**TASK ITEM**
The lines you return should be those containing the string "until", taken from the data below.

[Items listed in a dataset]
* * * *
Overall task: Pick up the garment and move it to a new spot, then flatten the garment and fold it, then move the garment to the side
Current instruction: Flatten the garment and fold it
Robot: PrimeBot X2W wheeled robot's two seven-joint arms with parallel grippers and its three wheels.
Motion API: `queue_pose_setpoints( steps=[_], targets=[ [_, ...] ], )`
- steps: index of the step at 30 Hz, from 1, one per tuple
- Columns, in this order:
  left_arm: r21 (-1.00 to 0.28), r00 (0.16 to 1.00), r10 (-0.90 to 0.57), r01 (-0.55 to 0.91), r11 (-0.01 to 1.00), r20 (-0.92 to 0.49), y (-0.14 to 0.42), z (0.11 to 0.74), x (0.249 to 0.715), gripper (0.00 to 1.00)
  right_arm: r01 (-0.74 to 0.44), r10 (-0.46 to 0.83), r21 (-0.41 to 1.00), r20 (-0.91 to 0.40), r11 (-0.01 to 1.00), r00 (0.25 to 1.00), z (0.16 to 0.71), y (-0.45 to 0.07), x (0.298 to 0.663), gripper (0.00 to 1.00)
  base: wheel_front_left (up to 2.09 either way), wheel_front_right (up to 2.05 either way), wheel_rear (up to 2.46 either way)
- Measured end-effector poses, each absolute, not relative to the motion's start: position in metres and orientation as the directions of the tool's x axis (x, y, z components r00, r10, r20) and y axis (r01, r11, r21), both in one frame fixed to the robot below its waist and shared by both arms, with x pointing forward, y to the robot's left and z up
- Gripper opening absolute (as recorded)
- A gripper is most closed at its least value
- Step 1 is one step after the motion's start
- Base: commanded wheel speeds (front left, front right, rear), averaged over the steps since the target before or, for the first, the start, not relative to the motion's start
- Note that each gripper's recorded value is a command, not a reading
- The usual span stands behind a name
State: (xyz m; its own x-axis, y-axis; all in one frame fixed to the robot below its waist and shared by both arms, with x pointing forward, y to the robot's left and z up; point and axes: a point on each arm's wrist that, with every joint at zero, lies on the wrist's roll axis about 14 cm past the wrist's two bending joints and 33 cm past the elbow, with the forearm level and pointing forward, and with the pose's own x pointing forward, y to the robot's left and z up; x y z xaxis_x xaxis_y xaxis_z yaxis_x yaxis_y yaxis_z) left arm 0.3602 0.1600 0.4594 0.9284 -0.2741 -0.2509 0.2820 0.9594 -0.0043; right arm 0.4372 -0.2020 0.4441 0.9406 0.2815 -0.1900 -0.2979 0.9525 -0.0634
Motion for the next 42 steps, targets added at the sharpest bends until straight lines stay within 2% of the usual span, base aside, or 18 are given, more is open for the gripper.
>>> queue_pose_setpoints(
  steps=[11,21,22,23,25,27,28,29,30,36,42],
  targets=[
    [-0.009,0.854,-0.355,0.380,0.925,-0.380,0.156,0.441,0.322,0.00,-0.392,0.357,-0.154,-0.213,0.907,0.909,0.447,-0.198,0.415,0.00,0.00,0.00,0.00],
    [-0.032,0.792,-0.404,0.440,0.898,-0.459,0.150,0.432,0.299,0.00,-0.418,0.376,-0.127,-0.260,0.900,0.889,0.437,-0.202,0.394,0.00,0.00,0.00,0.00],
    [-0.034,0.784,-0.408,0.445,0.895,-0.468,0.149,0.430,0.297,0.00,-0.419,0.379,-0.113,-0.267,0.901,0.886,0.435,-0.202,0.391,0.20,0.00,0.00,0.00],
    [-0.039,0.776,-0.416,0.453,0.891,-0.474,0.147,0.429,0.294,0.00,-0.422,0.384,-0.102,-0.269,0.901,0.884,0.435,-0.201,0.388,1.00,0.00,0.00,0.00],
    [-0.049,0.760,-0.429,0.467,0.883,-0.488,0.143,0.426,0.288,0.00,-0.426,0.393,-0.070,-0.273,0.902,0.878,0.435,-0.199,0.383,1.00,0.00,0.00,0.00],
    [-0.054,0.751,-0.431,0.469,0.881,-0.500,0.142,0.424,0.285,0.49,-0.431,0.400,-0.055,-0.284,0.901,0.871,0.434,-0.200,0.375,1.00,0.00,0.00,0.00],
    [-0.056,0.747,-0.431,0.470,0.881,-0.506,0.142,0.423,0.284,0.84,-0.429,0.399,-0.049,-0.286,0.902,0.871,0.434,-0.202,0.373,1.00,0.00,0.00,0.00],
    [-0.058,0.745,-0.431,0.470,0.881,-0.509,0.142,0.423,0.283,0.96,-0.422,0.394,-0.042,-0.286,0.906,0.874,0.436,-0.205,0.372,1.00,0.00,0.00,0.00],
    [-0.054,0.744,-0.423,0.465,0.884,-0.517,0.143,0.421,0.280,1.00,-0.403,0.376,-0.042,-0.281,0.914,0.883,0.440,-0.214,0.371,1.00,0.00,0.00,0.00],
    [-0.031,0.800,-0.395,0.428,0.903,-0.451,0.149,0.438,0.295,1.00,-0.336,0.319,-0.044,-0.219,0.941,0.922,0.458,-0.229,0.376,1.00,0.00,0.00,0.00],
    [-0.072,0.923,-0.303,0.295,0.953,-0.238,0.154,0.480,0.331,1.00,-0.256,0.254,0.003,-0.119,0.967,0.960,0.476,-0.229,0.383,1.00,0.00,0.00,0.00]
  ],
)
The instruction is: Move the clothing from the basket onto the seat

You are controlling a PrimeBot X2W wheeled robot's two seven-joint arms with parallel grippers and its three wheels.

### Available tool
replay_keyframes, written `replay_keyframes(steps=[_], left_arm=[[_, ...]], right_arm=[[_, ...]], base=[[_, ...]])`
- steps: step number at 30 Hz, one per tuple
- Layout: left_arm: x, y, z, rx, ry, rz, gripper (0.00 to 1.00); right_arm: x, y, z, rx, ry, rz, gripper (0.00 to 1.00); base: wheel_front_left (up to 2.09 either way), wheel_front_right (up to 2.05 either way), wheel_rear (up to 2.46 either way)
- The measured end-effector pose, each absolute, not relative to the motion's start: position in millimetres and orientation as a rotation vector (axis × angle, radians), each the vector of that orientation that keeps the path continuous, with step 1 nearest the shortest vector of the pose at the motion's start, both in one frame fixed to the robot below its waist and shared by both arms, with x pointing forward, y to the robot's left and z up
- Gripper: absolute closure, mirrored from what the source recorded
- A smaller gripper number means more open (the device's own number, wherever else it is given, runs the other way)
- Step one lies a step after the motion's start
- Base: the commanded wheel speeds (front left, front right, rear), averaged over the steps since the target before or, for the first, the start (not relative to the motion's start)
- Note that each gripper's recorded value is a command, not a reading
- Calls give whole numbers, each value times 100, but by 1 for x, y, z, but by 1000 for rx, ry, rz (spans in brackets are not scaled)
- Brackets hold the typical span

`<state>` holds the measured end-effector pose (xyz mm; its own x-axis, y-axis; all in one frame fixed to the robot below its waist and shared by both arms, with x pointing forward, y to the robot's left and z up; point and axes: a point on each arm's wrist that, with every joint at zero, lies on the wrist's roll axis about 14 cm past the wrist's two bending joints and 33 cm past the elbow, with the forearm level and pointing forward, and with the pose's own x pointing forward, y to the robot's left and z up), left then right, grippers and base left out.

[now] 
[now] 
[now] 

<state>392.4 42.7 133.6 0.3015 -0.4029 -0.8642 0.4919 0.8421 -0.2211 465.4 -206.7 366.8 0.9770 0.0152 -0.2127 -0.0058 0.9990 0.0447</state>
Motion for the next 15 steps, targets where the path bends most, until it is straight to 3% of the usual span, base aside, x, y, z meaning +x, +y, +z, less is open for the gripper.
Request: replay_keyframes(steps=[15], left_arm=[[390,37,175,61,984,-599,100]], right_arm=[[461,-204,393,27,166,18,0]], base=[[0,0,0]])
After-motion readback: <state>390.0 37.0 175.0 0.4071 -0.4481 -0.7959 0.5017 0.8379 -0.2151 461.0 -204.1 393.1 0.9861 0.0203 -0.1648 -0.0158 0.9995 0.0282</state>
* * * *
**RESPONSE AREA**
Motion for the next 42 steps, targets added at the sharpest bends until straight lines stay within 2% of the usual span, base aside, or 18 are given, more is open for the gripper.
Motion for the next 15 steps, targets where the path bends most, until it is straight to 3% of the usual span, base aside, x, y, z meaning +x, +y, +z, less is open for the gripper.

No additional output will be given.